** Opening Recorded information block **

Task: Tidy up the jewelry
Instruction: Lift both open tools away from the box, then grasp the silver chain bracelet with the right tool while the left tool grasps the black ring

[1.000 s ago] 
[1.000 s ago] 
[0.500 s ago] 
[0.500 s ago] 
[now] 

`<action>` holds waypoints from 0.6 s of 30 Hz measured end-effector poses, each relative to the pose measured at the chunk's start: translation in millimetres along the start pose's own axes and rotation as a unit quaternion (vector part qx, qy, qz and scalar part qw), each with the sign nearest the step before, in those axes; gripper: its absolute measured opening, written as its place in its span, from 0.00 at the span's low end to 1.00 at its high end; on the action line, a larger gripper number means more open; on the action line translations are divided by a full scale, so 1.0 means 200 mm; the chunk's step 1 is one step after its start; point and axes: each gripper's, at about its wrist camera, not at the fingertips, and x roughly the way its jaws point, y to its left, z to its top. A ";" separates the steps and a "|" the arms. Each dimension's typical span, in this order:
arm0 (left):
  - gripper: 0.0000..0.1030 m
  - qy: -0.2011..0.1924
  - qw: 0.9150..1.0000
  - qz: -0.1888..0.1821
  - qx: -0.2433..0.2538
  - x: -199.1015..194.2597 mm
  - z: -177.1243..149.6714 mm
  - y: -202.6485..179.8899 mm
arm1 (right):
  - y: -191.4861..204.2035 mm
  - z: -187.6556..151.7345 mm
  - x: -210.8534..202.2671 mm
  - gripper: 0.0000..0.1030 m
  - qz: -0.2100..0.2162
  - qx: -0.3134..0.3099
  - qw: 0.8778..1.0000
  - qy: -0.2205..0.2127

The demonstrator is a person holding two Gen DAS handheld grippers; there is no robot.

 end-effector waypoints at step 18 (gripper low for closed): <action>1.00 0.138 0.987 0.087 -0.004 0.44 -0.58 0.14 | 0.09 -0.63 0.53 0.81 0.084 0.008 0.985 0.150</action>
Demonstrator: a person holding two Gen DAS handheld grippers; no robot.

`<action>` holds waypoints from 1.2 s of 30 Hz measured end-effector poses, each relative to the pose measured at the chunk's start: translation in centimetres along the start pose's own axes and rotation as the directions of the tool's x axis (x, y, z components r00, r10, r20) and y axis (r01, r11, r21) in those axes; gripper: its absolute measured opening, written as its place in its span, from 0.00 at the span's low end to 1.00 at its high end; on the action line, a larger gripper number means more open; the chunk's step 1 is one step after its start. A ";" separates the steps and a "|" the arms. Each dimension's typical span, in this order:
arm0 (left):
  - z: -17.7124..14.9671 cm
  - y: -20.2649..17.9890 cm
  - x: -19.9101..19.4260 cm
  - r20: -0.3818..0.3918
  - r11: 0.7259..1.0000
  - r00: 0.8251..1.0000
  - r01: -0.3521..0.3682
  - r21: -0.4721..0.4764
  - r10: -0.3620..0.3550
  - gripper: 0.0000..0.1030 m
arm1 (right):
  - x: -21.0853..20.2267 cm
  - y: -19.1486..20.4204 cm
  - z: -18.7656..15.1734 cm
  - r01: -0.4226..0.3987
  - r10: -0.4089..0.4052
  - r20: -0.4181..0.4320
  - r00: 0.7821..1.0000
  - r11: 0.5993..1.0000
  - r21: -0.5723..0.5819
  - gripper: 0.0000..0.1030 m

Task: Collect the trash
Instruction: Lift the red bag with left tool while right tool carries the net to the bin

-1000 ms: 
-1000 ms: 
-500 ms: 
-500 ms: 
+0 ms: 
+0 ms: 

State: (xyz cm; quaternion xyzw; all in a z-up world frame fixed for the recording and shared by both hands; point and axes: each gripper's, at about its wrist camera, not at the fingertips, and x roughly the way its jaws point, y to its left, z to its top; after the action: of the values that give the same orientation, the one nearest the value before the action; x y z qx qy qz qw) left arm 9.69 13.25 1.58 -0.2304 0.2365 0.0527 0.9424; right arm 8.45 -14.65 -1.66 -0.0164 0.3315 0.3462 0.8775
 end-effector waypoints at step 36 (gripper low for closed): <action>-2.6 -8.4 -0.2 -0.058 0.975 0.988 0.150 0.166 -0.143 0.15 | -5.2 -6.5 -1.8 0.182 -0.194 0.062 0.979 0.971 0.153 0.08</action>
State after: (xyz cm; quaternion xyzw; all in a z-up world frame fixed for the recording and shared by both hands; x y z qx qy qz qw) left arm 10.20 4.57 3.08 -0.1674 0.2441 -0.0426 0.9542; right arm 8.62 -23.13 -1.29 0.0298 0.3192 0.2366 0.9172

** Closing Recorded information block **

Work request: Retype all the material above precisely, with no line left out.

Task output:
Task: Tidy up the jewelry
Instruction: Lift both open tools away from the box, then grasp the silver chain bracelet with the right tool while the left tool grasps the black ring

[1.000 s ago] 
[1.000 s ago] 
[0.500 s ago] 
[0.500 s ago] 
[now] 

`<action>` holds waypoints from 0.6 s of 30 Hz measured end-effector poses, each relative to the pose measured at the chunk's start: translation in millimetres along the start pose's own axes and rotation as a unit quaternion (vector part qx, qy, qz and scalar part qw), each with the sign nearest the step before, in those axes; gripper: its absolute measured opening, written as its place in its span, from 0.00 at the span's low end to 1.00 at its high end; on the action line, a larger gripper number means more open; on the action line translations are divided by a full scale, so 1.0 means 200 mm; the chunk's step 1 is one step after its start; point and axes: each gripper's, at about its wrist camera, not at the fingertips, and x roughly the way its jaws point, y to its left, z to its top. A ";" separates the steps and a "|" the arms. Each dimension's typical span, in this order:
arm0 (left):
  - gripper: 0.0000..0.1030 m
  - qy: -0.2011..0.1924
  - qw: 0.9150..1.0000
  - qz: -0.1888..0.1821
  - qx: -0.2433..0.2538
  - x: -199.1015..194.2597 mm
  - z: -177.1243..149.6714 mm
  - y: -202.6485..179.8899 mm
arm1 (right):
  - y: -191.4861..204.2035 mm
  - z: -187.6556..151.7345 mm
  - x: -210.8534..202.2671 mm
  - gripper: 0.0000..0.1030 m
  - qz: -0.2100..0.2162
  - qx: -0.3134..0.3099
  - qw: 0.8778..1.0000
  - qy: -0.2205..0.2127

The demonstrator is a person holding two Gen DAS handheld grippers; there is no robot.

 end-effector waypoints at step 18 (gripper low for closed): <action>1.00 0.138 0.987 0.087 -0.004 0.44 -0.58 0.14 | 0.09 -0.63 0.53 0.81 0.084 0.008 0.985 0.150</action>
Demonstrator: a person holding two Gen DAS handheld grippers; no robot.

`<action>` holds waypoints from 1.2 s of 30 Hz measured end-effector poses, each relative to the pose measured at the chunk's start: translation in centimetres along the start pose's own axes and rotation as the directions of the tool's x axis (x, y, z components r00, r10, r20) and y axis (r01, r11, r21) in those axes; gripper: its absolute measured opening, written as its place in its span, from 0.00 at the span's low end to 1.00 at its high end; on the action line, a larger gripper number means more open; the chunk's step 1 is one step after its start. A ";" separates the steps and a "|" the arms. Each dimension's typical span, in this order:
arm0 (left):
  - z: -17.7124..14.9671 cm
  - y: -20.2649..17.9890 cm
  - x: -19.9101..19.4260 cm
  - r20: -0.3818..0.3918
  - r11: 0.7259..1.0000
  - r00: 0.8251..1.0000
  - r01: -0.3521..0.3682
  - r21: -0.4721..0.4764
  - r10: -0.3620..0.3550
  - gripper: 0.0000..0.1030 m
arm1 (right):
  - x: -21.0853..20.2267 cm
  - y: -19.1486..20.4204 cm
  - z: -18.7656..15.1734 cm
  - r01: -0.4226..0.3987
  - r10: -0.4089..0.4052
  - r20: -0.4181..0.4320
  - r00: 0.7821..1.0000
  - r11: 0.5993..1.0000
  - r21: -0.5723..0.5819
  - gripper: 0.0000..0.1030 m

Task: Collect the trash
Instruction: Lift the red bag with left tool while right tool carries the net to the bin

-1000 ms: 
-1000 ms: 
-500 ms: 
-500 ms: 
+0 ms: 
+0 ms: 

State: (xyz cm; quaternion xyzw; all in a z-up world frame fixed for the recording and shared by both hands; point and axes: each gripper's, at about its wrist camera, not at the fingertips, and x roughly the way its jaws point, y to its left, z to its top; after the action: of the values that give the same orientation, the one nearest the value before the action; x y z qx qy qz qw) left arm 9.69 13.25 1.58 -0.2304 0.2365 0.0527 0.9424; right arm 8.45 -14.65 -1.66 -0.0164 0.3315 0.3462 0.8775
 end-effector waypoints at step 36 (gripper low for closed): <action>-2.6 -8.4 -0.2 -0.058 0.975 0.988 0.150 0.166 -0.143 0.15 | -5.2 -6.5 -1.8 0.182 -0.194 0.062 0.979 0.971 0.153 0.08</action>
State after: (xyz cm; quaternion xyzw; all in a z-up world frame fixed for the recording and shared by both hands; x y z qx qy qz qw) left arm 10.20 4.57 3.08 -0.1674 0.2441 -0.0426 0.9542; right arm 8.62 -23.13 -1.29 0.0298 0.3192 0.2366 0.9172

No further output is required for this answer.